Chapter 4 : Misunderstand

Second Confession

(Soo Ae POV)

Aku menatap kosong ke arah layar komputer di hadapanku. Aku sudah tiba di sini sejak pukul 8 pagi dan aku seharusnya mulai berkonsentrasi dengan pekerjaanku karena ada deadline yang harus kuselesaikan hari ini. Tetapi waktu sudah menunjukkan pukul 11 saat ini dan halaman yang seharusnya sudah kupenuhi dengan tulisan kini masih tetap putih bersih. Tidak ada coretan sedikit pun. Aku mengigit bibirku untuk kesekian kalinya, menghela nafas dan menjatuhkan kepalaku ke atas meja dan kembali merenung.

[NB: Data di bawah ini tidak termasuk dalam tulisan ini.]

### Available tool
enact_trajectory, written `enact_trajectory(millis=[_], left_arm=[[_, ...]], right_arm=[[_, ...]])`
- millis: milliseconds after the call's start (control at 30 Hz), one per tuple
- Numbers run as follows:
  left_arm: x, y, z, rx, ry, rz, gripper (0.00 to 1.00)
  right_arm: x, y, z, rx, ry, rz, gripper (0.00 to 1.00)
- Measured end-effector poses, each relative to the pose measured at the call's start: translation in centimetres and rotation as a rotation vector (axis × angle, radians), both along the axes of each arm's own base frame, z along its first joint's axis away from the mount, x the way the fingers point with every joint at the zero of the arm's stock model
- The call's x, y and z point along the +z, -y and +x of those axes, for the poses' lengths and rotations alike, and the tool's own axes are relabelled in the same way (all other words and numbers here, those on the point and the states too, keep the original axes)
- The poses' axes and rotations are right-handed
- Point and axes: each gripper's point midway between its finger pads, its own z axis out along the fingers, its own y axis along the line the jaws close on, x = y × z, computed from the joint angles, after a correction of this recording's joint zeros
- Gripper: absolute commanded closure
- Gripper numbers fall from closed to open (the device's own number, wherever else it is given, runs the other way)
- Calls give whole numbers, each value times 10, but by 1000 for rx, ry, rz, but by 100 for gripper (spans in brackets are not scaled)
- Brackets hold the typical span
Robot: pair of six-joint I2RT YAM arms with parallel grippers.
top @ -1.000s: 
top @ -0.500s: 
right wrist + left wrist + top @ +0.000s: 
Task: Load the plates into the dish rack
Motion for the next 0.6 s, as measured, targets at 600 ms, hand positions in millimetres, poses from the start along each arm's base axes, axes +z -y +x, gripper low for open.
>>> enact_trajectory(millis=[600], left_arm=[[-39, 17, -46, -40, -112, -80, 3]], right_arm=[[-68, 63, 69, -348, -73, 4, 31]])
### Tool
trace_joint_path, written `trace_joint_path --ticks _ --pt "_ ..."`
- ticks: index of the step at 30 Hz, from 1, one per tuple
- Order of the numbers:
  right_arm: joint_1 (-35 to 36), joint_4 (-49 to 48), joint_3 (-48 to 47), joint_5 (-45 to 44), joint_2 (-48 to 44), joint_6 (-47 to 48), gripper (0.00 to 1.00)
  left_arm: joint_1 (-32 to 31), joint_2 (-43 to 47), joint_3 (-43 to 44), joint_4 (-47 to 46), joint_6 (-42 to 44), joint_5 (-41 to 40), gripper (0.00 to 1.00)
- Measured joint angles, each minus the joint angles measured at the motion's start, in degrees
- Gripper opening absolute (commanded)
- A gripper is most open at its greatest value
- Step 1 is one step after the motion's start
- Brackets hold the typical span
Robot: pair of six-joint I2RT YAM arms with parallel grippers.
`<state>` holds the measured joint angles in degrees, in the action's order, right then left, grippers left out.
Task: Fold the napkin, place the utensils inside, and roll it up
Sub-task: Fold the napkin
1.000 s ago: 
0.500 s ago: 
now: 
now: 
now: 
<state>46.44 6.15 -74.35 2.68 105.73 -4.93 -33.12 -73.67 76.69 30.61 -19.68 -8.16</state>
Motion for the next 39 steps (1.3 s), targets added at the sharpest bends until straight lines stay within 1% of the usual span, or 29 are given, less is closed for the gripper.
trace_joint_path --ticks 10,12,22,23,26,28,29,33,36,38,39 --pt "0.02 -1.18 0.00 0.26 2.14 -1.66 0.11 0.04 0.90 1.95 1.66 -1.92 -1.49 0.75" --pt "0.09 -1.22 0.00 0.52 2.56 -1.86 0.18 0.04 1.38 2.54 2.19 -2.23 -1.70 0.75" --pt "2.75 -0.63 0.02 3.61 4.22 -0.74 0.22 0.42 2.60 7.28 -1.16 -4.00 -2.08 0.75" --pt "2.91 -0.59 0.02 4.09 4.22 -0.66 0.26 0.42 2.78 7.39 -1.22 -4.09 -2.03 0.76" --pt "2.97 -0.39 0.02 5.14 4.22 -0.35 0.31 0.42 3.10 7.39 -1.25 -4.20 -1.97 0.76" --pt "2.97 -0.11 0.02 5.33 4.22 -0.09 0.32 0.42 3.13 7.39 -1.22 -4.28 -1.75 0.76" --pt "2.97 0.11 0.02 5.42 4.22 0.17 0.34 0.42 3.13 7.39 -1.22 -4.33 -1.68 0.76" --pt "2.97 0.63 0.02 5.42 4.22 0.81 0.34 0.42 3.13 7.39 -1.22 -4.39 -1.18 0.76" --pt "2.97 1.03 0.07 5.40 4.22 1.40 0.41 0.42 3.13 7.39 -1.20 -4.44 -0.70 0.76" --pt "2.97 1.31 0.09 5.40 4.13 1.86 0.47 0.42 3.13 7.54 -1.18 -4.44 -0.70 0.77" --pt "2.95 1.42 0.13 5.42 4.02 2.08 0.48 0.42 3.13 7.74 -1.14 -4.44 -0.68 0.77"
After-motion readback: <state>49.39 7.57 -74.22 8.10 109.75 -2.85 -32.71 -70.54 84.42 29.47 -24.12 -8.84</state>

Bukan pesan singkat dari Min Ah yang membuatku khawatir, tetapi bagaimana aku harus meminta maaf kepada Kang Joon. Setelah melakukan apa yang kulakukan, kupikir aku akan terus hidup tanpa harus melihat Kang Joon lagi, tetapi sekarang lain ceritanya. Aku tidak peduli bila ia tetap salah paham pada diriku, aku juga tidak peduli bila ia tidak mau memaafkan diriku, aku juga tahu permintaan maafku akan berakhir dengan sia-sia, tapi itu tidak berarti aku harus diam saja dan tidak berusaha untuk mengucapkan kata maaf. Tetapi bagaimana aku harus menyampaikannya?

"Soo Ae, apa yang sedang kau pikirkan?" tanya Dong Won perlahan di sebelahku, membuatku melompat dari tempat dudukku dan nyaris berteriak kalau saja Dong Won tidak segera menarikku untuk duduk kembali dan membungkam mulutku dengan tangannya.

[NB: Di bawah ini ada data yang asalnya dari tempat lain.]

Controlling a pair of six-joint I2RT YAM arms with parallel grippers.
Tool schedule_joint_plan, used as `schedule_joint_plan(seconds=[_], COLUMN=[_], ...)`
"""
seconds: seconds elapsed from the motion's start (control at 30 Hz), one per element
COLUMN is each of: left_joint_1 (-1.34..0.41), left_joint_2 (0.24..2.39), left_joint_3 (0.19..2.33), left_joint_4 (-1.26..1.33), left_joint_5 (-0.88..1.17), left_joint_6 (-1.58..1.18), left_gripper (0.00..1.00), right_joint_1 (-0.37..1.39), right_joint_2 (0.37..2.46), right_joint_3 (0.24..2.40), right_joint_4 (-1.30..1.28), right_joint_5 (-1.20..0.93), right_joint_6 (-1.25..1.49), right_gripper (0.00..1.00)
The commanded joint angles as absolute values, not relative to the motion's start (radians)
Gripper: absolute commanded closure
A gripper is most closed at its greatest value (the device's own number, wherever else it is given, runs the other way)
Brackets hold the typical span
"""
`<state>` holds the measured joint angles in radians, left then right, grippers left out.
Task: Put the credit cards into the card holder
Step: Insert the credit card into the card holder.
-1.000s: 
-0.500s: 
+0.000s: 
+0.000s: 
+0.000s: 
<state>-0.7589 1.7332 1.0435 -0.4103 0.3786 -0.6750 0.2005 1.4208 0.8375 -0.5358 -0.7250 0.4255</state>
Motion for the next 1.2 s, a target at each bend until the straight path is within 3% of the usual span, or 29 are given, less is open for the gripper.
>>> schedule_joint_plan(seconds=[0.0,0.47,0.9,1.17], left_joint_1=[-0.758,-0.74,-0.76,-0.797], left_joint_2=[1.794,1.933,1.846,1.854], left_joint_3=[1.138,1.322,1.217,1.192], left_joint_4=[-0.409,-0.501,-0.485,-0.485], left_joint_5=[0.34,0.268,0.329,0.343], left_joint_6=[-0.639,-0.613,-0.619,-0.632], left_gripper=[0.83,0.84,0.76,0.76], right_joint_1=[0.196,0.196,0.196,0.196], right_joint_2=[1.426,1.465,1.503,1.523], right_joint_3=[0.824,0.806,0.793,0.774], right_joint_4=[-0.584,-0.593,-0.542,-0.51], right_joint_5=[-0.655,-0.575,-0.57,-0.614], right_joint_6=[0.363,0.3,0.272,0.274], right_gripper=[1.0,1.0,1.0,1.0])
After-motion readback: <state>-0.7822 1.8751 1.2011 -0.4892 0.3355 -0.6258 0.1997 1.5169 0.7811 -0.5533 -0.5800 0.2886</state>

"Kenapa kau harus mengagetkan diriku?" protes diriku geram.

"Kau datang lebih pagi dari diriku, duduk di sini selama nyaris 3 jam tetapi naskah beritamu sama sekali belum jadi bukan? Kita masih harus pergi untuk meliput kencan Kim Jun Su dan Hani. Aku mendapat informasi tentang tempat dating mereka malam ini dari sumber terpercaya," ujar Dong Won dengan tatapan mata bersinar-sinar.

"Kau yakin kali ini sumbermu bisa dipercaya? Kita menghabiskan waktu duduk di kolong jembatan Hangang ketika kau mengatakan kau mendapat informasi dari sumber terpercaya bahwa Goo Hye Sun dan pacarnya akan muncul di sekitar sana, tapi hasilnya nihil bukan?" protesku, memanyunkan bibirku, tidak ingin kembali mengingat peristiwa di mana kita bersembunyi di bawah jembatan sambil menunggu artis yang katanya akan lewat di malam musim dingin. Alhasil bukannya kita mendapatkan foto yang bisa membuat berita hot, tapi malah terkena demam parah selama beberapa hari.

"Sumberku kali ini adalah saudara kembar Jun Su, menurutmu apa kurang terpercaya?"

Aku terdiam dan mengangguk, kemudian kembali ke arah layar komputerku kembali berusaha berkonsentrasi. Ya, aku bekerja di sebuah portal terbesar yang menampung segala skandal selebritis Korea, Dispatch. Atau kasarnya, kami ada paparazzi professional yang dibenci oleh orang-orang di sekitar kami. Walaupun memiliki kebanggan sendiri bagi diriku dan karyawan lainnya yang bekerja di sini karena Dispatch bukan sembarang portal paparazzi.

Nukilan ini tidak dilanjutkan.